Jürgen Moltmann labels the events of September 11th as "apocalyptic terrorism" in his book In the End, the Beginning: The Life of Hope, and these events were beyond the comprehension of so many people because they were apocalyptic, and not rational. In remembrance of the suicidal mass murders on September 11th, I've provided the following quotation to help understand these events that were beyond comprehension:
The scenario of the crime committed on 11 September 2001 in the World Trade Center in New York and the Pentagon in Washington was beyond the comprehension of so many people because the script it followed was apocalyptic, not rational. If we look at it again: there the World Trade Center, symbol of the globalized progress of the modern world, and the Pentagon, the symbol of America, the superpower—here in the kidnapped aircraft the anonymous mass murderers, executing, as they believed, the judgment of a supernatural power. Rational purposes and goals behind the assassinations cannot be discerned. The voices of Bin Laden and Mullah Omar talk about retribution for the humiliations suffered by Islam, about God's vengeance on unbelievers, and about the destruction of America. Have religious energies turned criminal here?
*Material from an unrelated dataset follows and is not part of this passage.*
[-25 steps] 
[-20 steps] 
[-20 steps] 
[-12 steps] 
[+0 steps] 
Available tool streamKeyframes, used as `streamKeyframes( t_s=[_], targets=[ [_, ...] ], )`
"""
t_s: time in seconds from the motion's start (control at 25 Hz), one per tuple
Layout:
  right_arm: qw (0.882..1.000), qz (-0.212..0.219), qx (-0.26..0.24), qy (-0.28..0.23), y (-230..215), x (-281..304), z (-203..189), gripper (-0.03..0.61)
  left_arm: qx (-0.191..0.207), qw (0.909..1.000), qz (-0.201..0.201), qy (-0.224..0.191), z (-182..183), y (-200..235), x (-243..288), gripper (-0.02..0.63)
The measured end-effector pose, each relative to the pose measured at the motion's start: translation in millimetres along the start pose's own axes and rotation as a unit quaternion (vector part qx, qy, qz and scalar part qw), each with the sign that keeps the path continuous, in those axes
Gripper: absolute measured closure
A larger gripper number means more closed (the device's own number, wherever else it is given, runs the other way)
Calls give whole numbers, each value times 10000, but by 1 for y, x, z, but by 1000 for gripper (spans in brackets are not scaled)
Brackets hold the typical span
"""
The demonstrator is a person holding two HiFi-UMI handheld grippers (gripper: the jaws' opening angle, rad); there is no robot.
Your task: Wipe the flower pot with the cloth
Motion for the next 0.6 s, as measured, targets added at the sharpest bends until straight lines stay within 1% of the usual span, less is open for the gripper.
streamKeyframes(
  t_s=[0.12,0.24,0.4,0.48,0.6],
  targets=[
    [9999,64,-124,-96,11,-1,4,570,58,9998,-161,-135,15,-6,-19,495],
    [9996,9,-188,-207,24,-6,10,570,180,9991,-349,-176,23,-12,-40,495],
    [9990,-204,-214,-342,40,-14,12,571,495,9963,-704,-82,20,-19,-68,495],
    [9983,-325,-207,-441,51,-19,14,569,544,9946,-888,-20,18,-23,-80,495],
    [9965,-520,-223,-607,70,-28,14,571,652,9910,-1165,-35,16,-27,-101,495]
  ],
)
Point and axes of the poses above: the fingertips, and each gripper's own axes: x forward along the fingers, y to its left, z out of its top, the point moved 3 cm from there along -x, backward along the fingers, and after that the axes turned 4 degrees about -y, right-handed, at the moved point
Ever since 11 September 2001 we have been confronted with a new quality in this active apocalyptic terrorism. A man or woman becomes an assassin for money or out of conviction, but a suicidal mass murderer becomes so only out of conviction. The Islamist terrorists evidently feel themselves to be martyrs for their faith, and are highly reverenced by the like-minded. For what conviction do they murder? For decades, fanatical masses on the streets of the Middle East have denounced the United States as 'the great Satan', and the Western world has been condemned as the corrupt 'world of unbelievers'. Materialism, pornography, the break-up of the family, and the liberation of women are only some of the accusations. Out of ignorance or self-complacency people in the West failed to take this seriously; it was ridiculed as crude and half-baked. But 'the great Satan' is nothing other than the apocalyptic 'enemy of God'. Anyone who weakens him and humiliates him is on God's side, and earns paradise. The idée fixe of fighting together with God in the final struggle against the godless evidently does away with every normal human inhibition about killing, heightens the ecstasy of power, and transforms suicide into an act of worship. The suicidal mass murderers of New York and Washington will have felt themselves to be as God, who in the end annihilates the godless. If they feel that they are divine executioners, they do not need a rational justification for the mass murder. The meaning of terrorism is—terror. The meaning of murder is death. After that nothing more is to follow.
No Jewish or Christian apocalyptist believed that such a destruction of other people and oneself would be followed by a new beginning, a reconstruction, or even a redemption.
Moltmann, Jürgen. In the End, the Beginning: The Life of Hope. Trans. M. Kohl. Minneapolis, MN: Fortress, 2004. 50-51. Print.